• Exercise details
Below are records with pictures in them. Output exactly the lines from the one with "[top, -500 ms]" through the one with "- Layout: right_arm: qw", both included, and leave every picture out; give only those lines.

• Working data

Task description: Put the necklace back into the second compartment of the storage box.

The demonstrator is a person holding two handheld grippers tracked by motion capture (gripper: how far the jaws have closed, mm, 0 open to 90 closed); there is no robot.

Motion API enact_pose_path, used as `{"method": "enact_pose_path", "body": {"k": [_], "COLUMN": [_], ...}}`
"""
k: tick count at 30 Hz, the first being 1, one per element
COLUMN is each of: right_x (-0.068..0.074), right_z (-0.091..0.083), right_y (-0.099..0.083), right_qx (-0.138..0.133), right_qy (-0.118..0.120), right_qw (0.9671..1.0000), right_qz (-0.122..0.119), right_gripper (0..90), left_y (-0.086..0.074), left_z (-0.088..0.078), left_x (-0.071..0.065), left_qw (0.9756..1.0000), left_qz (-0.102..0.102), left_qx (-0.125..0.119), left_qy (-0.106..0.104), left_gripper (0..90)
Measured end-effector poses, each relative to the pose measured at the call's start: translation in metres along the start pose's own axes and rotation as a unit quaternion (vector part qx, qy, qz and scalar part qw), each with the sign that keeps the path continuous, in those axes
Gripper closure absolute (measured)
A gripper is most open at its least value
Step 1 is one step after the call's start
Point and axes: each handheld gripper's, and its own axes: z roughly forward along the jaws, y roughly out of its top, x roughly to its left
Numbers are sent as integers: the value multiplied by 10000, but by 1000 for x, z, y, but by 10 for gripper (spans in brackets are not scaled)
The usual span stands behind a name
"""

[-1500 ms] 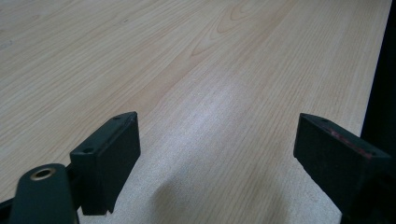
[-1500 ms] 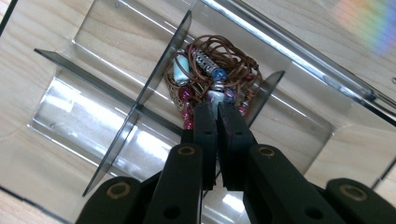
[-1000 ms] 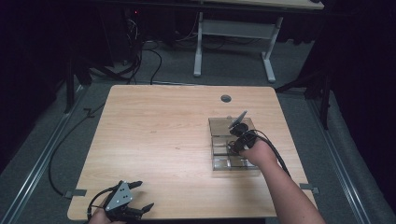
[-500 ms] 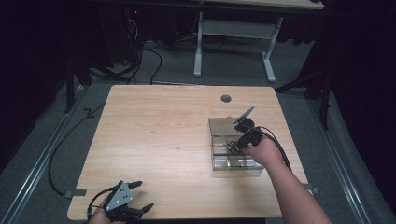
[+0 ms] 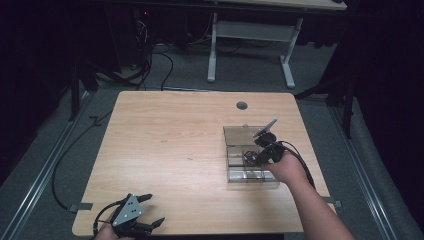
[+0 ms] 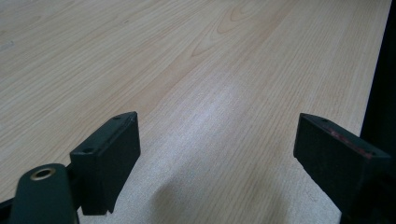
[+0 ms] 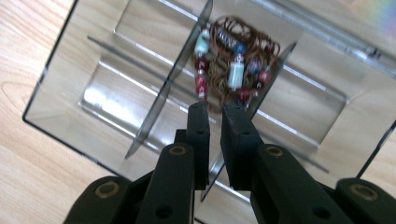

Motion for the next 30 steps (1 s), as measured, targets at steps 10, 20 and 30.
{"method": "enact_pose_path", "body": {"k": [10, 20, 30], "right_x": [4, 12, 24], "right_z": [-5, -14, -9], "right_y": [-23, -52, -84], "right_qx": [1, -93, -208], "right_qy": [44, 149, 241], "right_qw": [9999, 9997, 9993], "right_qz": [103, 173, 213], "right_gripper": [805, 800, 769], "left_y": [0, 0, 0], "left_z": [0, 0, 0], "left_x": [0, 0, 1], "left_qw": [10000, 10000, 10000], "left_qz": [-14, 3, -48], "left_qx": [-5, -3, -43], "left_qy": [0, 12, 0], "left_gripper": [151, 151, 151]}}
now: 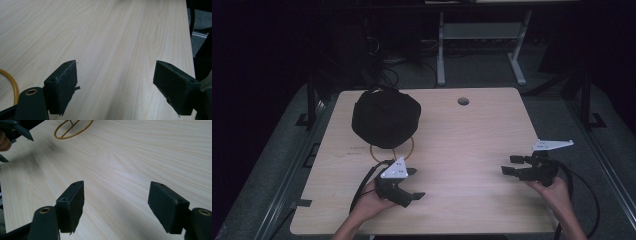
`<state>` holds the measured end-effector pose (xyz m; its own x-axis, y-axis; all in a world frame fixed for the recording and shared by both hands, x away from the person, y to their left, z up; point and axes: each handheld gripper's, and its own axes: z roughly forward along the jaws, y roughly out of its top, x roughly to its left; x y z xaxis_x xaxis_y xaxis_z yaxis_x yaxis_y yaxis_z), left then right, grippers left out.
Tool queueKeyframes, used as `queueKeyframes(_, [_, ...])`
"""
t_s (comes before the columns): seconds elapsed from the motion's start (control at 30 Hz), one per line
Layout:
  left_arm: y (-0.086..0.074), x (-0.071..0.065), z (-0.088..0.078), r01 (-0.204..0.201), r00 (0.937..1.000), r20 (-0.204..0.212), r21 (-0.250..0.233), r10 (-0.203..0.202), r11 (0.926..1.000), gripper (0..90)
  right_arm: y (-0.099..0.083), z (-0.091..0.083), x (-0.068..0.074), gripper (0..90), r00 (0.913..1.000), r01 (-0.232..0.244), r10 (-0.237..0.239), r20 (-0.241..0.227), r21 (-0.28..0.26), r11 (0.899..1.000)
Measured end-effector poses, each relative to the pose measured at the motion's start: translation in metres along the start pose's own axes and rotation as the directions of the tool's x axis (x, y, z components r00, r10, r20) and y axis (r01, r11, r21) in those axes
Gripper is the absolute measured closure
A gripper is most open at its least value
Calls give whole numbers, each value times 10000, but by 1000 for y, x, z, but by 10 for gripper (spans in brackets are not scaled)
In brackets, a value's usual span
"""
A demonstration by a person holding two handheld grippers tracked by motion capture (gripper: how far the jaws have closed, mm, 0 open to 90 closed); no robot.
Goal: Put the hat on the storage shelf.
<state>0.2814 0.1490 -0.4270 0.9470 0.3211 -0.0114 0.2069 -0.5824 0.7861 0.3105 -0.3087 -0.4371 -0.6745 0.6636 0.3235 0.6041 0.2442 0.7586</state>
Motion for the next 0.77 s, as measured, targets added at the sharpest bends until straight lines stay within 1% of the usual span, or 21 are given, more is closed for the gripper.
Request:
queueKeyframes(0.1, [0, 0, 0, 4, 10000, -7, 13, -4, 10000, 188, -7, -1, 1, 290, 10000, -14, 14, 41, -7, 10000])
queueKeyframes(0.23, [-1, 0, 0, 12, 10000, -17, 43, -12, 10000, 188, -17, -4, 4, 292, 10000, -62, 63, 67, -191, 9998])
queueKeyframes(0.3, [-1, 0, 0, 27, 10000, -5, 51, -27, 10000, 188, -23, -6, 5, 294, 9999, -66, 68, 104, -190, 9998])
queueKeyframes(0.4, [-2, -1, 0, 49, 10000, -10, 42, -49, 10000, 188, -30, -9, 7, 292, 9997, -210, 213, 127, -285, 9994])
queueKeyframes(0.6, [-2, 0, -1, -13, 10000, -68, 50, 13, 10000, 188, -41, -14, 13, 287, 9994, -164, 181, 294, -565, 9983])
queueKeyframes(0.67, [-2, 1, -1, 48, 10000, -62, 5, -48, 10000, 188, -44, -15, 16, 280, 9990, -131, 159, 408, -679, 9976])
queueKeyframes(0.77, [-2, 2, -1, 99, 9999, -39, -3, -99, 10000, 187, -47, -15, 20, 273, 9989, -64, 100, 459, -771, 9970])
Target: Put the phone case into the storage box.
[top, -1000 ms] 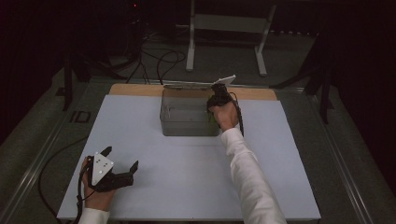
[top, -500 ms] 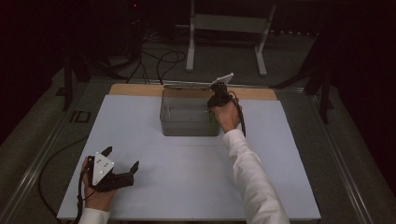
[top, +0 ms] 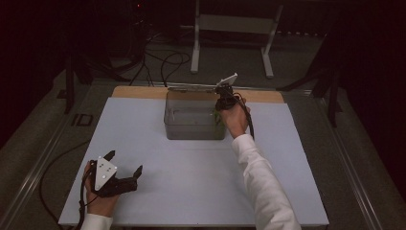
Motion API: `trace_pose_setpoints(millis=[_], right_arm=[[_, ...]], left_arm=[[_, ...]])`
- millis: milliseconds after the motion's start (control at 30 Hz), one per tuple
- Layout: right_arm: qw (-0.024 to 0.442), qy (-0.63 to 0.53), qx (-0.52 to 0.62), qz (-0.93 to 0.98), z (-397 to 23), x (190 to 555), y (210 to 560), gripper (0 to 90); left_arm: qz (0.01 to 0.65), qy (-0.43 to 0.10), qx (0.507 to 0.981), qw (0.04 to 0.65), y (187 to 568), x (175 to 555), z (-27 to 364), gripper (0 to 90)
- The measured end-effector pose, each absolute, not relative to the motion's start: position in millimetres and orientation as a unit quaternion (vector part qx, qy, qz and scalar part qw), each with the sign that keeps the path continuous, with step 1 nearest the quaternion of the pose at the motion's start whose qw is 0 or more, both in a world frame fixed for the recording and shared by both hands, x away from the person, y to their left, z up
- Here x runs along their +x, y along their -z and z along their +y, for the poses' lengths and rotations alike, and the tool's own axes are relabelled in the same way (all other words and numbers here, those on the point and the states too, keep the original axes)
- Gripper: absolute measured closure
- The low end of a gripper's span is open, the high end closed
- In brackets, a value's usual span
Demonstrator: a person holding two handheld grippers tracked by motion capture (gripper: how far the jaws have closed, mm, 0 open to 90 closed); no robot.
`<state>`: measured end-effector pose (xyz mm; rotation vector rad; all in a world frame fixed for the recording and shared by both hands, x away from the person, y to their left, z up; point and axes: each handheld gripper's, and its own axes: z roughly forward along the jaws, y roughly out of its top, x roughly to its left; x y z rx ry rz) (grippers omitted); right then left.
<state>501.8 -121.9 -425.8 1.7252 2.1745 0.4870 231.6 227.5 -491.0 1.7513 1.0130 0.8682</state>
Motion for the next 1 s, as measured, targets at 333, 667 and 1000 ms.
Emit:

• Written reply
[top, -500 ms] 
[top, +0 ms] 
Motion API: `trace_pose_setpoints(millis=[_], right_arm=[[_, ...]], left_arm=[[_, ...]])`
- millis: milliseconds after the motion's start (control at 30 Hz), one per tuple
- Layout: right_arm: qw (-0.024 to 0.442), qy (-0.63 to 0.53), qx (-0.52 to 0.62), qz (-0.93 to 0.98), z (-397 to 23), x (190 to 555), y (210 to 560), gripper (0 to 90); left_arm: qz (0.01 to 0.65), qy (-0.43 to 0.10), qx (0.507 to 0.981), qw (0.04 to 0.65), y (187 to 568), x (175 to 555), z (-27 to 364), gripper (0 to 90)

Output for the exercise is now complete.